Glucosamine rapidly activates Akt signalling in astrocytes, increasing the amino Hexose Biosynthetic Pathway (HBP) and endoplasmic reticulum stress, thereby increasing ATP and glucose uptake and utilization [21]. We measured the expression of phosphorylated Akt and Akt in the hippocampus of epileptic rats with different intervention modalities [22]. The results suggest that 2.0 g/Kg of Glucosamine exacerbates epileptic seizures and electrophysiological activity, which may be achieved by activating the Akt signalling pathway rather than directly affecting blood glucose in the pilocarpine-induced epileptic seizure model [23]. Our previous study confirmed that the expression level of phosphorylated Akt increases after epileptic seizures and that recombinant human insulin-like growth factor promotes hyper phosphorylation of Akt and increases hippocampal excitability, promoting epileptic seizures and progression.

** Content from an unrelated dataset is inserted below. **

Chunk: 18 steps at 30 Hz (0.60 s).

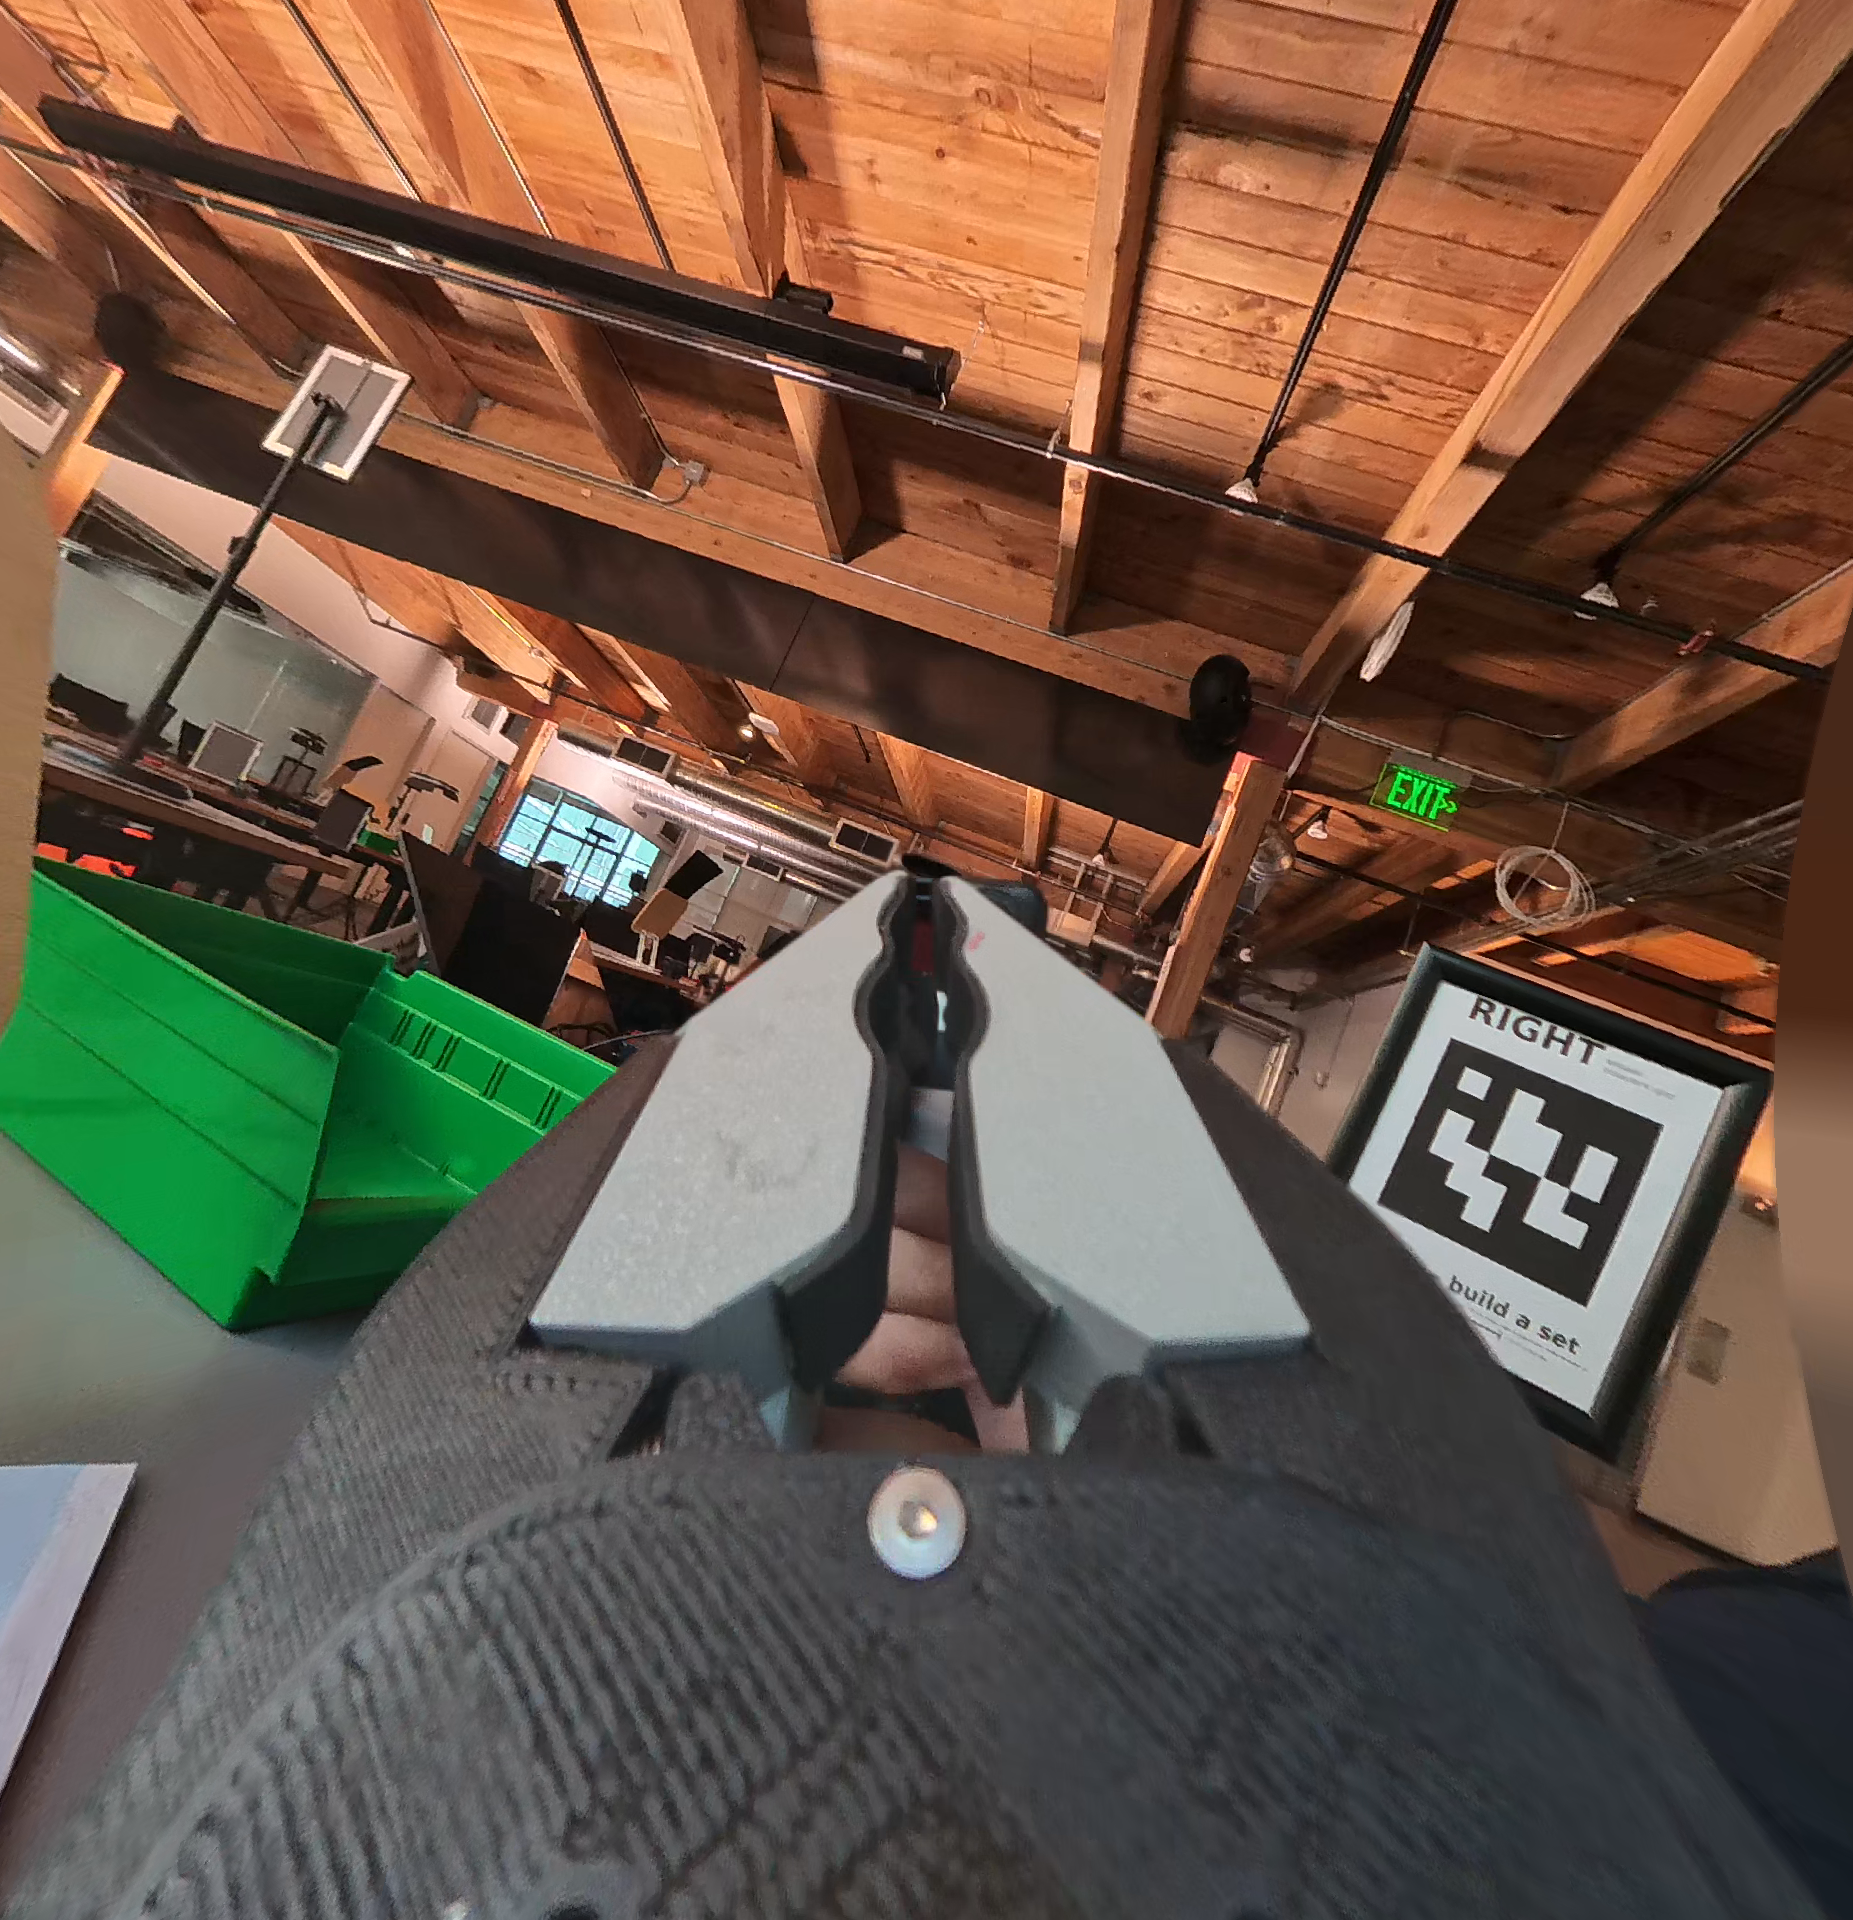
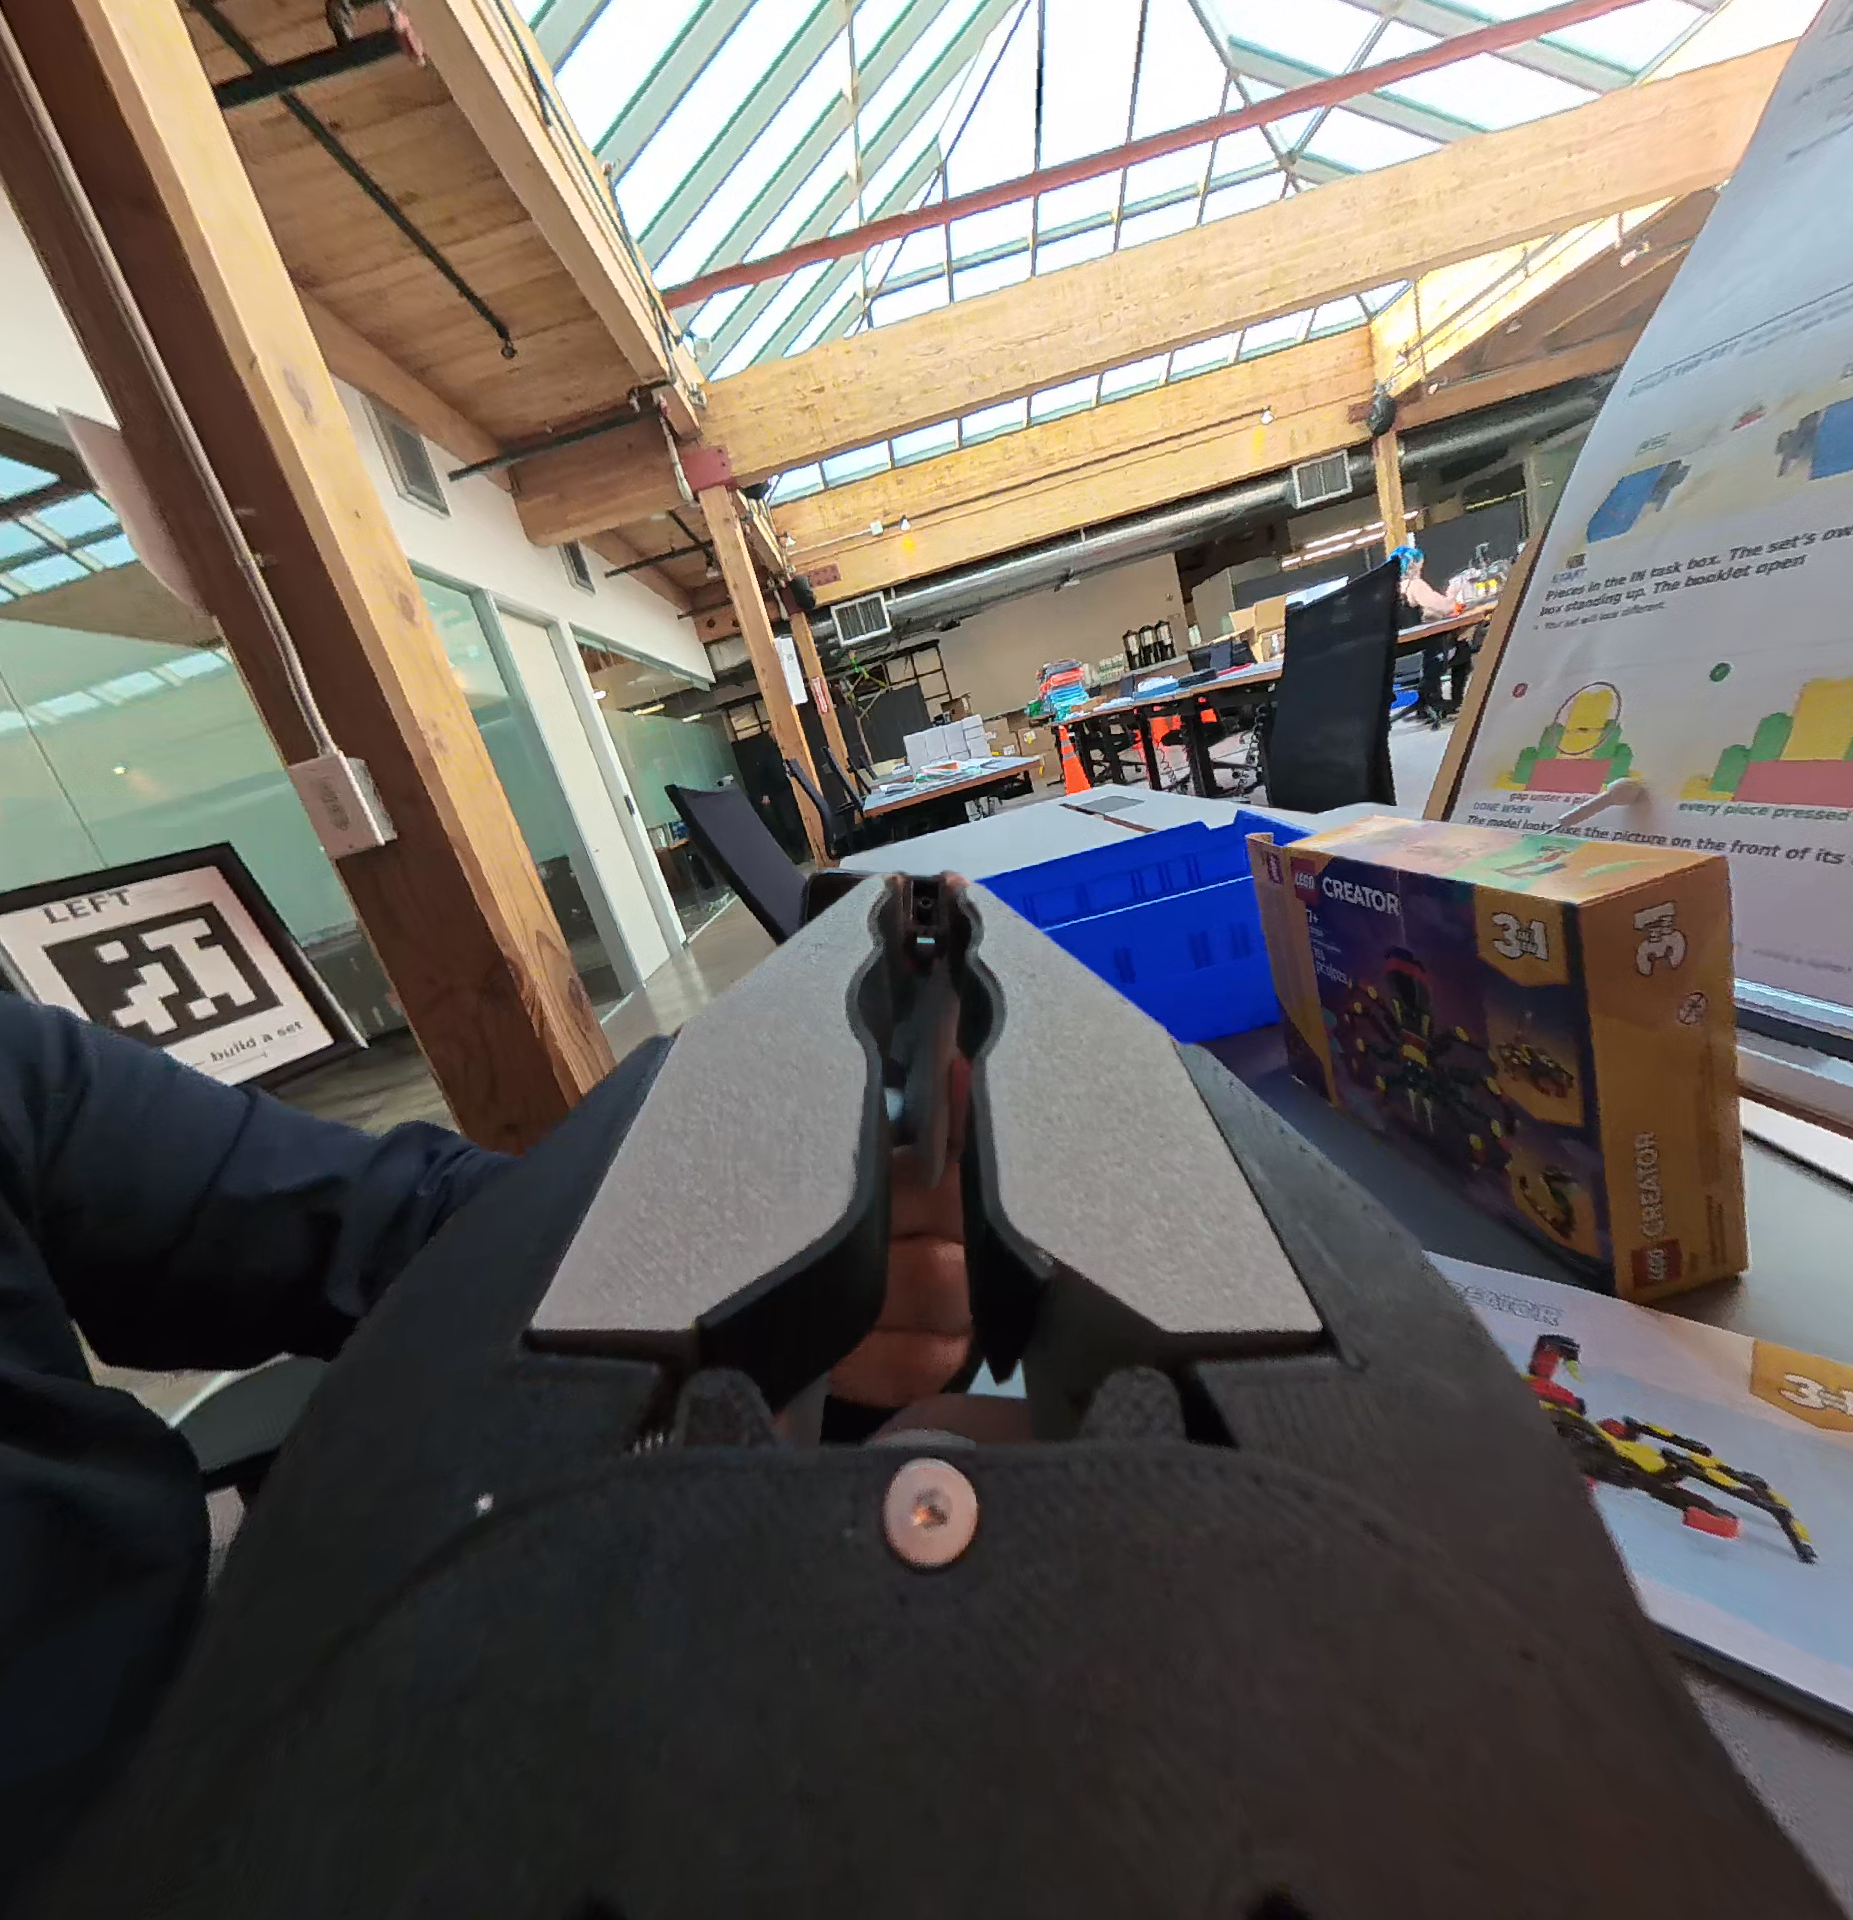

Either insulin-like growth factor receptor inhibitor (PPP) or Akt antagonist inhibits Akt phosphorylation and reduces epileptic seizures [24].
High Frequency Oscillations (HFO), consisting of 80-200 Hz EEG waves and 200-600 Hz fast waves, are frequently present in the EEG of epileptogenesis and Seizures and are usually considered to be associated with primary epileptic foci [25]. However, there is also evidence that 80-200 Hz waves activate specific neuronal networks, which may be markers of epileptic seizures and severity. Our study shows that conventional doses of Glucosamine (2.0 g/Kg) promote lithium chloride-pilocarpine-induced seizure continuity by enhancing high-frequency electrophysiological activity [26]. We speculate that excessive activation of p-Akt by 2.0 g/Kg of Glucosamine may lead to endoplasmic reticulum stress, increase energy supply during epileptic seizures, and lead to less easy termination of epileptic seizures, which may be the main reason why 2.0 g/Kg of Glucosamine led to exacerbated seizure activity [27].
In summary, our findings suggest that different doses of Glucosamine have different effects on seizure activity. 2.0 g/Kg Glucosamine significantly prolonged epileptic seizure duration and increased epileptic seizure sensitivity and severity in mice through activation of Akt signalling. The results of the study provide evidence for the prudent use of Glucosamine in epileptic patients.